TASK PROMPT: Type again, exactly, the lines below from the start through the line that includes "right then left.".

SUPPLIED RECORDS:
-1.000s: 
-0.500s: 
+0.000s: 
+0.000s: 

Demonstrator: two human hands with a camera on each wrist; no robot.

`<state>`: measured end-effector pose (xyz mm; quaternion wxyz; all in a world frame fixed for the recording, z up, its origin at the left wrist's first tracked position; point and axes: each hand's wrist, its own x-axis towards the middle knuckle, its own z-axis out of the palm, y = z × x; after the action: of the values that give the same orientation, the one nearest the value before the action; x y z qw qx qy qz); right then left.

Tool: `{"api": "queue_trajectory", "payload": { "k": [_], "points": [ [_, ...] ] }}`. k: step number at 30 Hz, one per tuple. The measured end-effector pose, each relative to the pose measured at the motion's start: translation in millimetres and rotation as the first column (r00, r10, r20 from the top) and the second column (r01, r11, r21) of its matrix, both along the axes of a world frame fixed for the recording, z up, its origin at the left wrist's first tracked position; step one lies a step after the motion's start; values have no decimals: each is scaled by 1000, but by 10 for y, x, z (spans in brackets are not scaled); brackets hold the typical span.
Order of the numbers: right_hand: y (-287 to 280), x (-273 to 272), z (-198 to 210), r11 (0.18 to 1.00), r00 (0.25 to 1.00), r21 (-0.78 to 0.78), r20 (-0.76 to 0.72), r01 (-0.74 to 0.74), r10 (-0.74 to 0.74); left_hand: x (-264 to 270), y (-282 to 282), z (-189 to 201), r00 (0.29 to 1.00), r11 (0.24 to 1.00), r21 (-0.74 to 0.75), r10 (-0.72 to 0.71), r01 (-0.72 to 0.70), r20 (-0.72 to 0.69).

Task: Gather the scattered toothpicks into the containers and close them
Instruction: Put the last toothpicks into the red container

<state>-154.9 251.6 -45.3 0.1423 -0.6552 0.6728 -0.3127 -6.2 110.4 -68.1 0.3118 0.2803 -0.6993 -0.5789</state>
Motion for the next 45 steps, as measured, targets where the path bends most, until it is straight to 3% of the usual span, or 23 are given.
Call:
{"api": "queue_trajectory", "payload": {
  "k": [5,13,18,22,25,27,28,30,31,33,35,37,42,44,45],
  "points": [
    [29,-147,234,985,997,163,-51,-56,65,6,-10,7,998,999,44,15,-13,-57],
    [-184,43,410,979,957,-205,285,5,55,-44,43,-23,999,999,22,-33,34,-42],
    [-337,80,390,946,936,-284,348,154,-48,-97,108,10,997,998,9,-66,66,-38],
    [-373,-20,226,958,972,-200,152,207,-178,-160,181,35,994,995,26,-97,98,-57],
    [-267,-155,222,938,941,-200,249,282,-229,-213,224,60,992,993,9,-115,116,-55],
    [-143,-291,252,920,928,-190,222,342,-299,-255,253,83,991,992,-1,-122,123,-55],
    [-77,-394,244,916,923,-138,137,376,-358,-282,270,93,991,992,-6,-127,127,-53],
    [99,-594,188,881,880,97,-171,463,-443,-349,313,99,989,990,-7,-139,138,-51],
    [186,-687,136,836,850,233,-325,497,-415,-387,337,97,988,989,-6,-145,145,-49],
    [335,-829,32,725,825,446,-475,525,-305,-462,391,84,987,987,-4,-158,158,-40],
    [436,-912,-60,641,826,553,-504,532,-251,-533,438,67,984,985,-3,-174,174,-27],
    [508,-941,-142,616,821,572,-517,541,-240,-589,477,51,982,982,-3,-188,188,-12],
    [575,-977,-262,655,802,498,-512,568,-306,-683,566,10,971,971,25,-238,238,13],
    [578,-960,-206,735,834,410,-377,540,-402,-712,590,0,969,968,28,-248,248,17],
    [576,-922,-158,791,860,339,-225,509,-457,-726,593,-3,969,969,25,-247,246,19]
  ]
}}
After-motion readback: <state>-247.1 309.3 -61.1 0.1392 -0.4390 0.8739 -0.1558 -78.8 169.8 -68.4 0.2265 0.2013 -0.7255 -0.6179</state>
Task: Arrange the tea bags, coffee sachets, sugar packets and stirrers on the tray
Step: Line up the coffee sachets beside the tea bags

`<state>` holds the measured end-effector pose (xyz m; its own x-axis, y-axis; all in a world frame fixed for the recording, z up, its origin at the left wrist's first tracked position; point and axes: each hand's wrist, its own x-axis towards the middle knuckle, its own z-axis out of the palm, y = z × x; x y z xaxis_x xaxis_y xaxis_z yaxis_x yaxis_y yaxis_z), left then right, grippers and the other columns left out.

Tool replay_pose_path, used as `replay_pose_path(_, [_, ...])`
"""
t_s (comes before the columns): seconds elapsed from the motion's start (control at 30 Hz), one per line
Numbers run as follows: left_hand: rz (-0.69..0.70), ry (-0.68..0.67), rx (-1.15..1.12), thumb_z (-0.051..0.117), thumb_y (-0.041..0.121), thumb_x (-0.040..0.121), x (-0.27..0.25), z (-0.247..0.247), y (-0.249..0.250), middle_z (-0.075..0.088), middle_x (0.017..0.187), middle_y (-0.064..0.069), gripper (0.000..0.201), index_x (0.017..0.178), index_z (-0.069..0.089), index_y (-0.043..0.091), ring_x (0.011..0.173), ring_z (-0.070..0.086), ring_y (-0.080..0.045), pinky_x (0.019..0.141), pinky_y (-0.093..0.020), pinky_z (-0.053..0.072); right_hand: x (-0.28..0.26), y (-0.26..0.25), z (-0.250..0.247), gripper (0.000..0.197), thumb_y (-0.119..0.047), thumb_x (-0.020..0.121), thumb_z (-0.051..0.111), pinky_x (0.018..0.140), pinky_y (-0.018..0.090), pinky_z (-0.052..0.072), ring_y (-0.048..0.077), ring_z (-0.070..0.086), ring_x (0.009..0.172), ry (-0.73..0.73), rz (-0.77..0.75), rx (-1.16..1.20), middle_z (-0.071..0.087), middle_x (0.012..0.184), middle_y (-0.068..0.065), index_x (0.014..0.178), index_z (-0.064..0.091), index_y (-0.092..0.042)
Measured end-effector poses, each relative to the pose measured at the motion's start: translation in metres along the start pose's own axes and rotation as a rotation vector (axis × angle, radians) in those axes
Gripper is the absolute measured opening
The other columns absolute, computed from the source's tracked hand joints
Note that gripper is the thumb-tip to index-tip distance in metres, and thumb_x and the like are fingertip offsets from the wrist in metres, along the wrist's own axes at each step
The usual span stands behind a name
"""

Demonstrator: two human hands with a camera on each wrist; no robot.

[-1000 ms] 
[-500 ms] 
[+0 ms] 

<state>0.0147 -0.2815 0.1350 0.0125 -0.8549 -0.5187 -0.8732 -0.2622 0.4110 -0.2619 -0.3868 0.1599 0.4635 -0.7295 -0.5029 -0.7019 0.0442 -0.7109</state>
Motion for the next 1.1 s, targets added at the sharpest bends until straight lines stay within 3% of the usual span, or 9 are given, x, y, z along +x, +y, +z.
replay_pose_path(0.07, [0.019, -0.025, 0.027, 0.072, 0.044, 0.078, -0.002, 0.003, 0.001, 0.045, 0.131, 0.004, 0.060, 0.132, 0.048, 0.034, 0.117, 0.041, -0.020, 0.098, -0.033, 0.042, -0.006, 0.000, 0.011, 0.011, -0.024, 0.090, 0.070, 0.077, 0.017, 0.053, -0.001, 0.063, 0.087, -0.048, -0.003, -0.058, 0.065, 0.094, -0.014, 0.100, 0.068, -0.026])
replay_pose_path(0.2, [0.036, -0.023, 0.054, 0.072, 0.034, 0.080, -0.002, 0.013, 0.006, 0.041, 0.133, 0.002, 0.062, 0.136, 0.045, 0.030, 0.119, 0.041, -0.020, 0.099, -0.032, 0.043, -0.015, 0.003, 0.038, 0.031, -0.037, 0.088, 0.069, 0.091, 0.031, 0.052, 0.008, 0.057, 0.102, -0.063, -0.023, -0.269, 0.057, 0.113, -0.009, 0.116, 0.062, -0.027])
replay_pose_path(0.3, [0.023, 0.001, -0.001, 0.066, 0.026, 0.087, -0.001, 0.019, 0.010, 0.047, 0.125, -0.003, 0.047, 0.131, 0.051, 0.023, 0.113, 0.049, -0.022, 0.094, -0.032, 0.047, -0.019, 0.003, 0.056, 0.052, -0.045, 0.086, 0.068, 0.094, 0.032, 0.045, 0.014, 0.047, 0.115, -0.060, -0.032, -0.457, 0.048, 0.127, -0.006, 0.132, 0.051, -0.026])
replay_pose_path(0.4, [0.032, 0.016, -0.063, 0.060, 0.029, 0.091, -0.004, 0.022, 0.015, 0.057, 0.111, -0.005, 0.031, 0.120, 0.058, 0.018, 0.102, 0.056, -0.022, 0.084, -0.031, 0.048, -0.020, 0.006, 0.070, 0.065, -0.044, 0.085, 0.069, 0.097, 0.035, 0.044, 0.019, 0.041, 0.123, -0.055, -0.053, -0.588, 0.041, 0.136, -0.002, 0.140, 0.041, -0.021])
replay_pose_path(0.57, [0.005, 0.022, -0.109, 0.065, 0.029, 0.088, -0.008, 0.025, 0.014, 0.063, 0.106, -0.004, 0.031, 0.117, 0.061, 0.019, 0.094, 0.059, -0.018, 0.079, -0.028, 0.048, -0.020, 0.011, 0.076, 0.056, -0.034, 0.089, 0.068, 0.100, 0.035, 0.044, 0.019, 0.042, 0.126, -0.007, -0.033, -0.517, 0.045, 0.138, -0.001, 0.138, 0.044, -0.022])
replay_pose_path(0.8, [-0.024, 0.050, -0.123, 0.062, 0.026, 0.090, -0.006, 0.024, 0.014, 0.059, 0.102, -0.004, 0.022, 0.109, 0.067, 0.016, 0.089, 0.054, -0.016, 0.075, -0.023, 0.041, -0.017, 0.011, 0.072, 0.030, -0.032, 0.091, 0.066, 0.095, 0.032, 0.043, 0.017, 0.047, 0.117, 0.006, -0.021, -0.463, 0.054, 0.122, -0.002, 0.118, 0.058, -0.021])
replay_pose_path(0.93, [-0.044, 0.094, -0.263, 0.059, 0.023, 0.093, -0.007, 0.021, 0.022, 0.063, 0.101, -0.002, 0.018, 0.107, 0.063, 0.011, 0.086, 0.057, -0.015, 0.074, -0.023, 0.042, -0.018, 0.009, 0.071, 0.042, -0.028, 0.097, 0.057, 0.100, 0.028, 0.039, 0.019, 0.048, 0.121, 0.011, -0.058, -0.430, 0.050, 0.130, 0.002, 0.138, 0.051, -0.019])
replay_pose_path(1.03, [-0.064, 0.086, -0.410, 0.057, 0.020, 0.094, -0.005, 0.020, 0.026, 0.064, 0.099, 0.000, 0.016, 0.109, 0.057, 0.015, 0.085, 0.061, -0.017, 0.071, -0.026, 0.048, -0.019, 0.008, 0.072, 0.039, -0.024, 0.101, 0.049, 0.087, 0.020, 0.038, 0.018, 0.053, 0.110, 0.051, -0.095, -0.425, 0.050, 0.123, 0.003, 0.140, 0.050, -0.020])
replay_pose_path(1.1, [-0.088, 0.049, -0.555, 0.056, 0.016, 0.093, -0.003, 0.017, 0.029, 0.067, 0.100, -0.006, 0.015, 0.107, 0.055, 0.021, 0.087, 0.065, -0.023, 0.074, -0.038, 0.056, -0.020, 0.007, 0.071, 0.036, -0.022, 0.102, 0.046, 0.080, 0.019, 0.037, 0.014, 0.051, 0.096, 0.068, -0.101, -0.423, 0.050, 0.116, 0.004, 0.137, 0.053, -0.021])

RESULT:
-1.000s: 
-0.500s: 
+0.000s: 
+0.000s: 

Demonstrator: two human hands with a camera on each wrist; no robot.

`<state>`: measured end-effector pose (xyz mm; quaternion wxyz; all in a world frame fixed for the recording, z up, its origin at the left wrist's first tracked position; point and axes: each hand's wrist, its own x-axis towards the middle knuckle, its own z-axis out of the palm, y = z × x; after the action: of the values that give the same orientation, the one nearest the value before the action; x y z qw qx qy qz); right then left.

That covers the exercise completely.